• [YOUR GOAL]:
From the entries, filter out every line that lacks "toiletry" and copy the rest.

• [SUPPLIED MATERIAL]:
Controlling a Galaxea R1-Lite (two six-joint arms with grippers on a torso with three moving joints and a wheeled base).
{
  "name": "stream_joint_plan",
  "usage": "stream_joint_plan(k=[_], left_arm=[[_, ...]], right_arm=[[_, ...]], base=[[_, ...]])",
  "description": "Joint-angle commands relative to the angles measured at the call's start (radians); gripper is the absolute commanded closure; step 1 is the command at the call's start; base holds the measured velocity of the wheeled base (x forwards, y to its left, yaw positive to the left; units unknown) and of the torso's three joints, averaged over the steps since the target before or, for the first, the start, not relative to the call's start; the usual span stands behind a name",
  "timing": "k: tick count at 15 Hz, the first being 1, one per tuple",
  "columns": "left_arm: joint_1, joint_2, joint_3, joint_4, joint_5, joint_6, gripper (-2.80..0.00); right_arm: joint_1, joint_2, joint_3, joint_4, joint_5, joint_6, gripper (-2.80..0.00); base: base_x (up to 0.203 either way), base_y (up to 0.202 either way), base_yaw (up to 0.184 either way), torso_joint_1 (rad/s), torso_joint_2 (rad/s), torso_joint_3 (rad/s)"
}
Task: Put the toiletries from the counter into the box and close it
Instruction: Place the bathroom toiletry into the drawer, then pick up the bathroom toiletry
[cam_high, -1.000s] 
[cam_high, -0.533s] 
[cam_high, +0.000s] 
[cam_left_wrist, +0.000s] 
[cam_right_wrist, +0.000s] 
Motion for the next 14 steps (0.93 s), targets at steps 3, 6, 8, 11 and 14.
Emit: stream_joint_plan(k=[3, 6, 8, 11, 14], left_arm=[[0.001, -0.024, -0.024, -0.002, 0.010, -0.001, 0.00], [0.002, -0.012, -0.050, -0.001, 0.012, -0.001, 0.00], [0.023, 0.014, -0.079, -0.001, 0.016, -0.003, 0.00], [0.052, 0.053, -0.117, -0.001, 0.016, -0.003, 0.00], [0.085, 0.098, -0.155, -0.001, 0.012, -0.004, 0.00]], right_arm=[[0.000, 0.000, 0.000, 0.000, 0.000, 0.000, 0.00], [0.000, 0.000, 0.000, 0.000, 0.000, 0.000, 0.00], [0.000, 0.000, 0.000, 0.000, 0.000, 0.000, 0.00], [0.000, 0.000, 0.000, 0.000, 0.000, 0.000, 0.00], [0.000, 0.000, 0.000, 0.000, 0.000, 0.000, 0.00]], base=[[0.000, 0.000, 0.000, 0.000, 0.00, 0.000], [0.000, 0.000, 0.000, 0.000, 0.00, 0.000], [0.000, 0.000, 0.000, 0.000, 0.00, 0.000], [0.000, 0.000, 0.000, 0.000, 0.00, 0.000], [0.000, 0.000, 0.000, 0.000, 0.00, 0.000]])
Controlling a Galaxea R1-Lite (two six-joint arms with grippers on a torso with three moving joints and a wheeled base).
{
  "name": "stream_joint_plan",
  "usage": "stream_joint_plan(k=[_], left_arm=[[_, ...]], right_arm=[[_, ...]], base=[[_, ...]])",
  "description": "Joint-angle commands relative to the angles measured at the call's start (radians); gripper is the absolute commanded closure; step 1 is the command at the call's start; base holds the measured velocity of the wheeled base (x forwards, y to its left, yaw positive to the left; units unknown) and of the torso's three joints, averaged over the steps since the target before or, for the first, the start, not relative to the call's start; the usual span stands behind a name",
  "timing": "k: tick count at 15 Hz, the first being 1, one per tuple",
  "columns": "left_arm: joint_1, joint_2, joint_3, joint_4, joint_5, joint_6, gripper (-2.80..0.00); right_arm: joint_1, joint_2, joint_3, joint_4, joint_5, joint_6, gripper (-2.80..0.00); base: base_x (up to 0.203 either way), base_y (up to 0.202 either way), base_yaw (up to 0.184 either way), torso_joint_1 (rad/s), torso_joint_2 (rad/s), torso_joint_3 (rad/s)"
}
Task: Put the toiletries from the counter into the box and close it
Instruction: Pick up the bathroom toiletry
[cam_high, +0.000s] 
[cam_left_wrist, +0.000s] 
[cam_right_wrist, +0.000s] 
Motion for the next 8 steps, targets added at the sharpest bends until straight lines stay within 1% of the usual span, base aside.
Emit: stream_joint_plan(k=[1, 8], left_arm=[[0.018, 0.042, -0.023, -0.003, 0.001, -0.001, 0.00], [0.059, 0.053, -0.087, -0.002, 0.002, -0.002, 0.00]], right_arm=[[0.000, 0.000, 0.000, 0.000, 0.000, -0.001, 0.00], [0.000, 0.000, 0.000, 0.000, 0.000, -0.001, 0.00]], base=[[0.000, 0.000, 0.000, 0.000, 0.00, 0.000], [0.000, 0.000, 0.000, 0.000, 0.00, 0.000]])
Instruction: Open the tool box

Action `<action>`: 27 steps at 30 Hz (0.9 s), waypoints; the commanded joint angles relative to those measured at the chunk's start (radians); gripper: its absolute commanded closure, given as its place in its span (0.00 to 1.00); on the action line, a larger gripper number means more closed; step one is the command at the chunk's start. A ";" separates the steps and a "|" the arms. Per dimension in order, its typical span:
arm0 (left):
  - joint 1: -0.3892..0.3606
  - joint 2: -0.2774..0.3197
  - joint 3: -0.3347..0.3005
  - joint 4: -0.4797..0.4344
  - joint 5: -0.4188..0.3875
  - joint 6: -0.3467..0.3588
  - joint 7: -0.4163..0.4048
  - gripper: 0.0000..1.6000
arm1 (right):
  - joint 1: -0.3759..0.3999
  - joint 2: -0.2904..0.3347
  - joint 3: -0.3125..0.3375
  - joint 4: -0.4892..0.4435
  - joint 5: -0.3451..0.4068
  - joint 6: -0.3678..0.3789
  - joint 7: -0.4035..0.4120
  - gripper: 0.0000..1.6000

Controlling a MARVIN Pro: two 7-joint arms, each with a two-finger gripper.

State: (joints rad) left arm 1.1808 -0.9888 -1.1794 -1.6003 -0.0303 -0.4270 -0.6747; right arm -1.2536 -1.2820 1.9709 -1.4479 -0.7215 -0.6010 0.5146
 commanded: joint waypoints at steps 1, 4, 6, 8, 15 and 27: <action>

• [SOLUTION TO THIS PROBLEM]:
Instruction: Place the bathroom toiletry into the drawer, then pick up the bathroom toiletry
Instruction: Pick up the bathroom toiletry

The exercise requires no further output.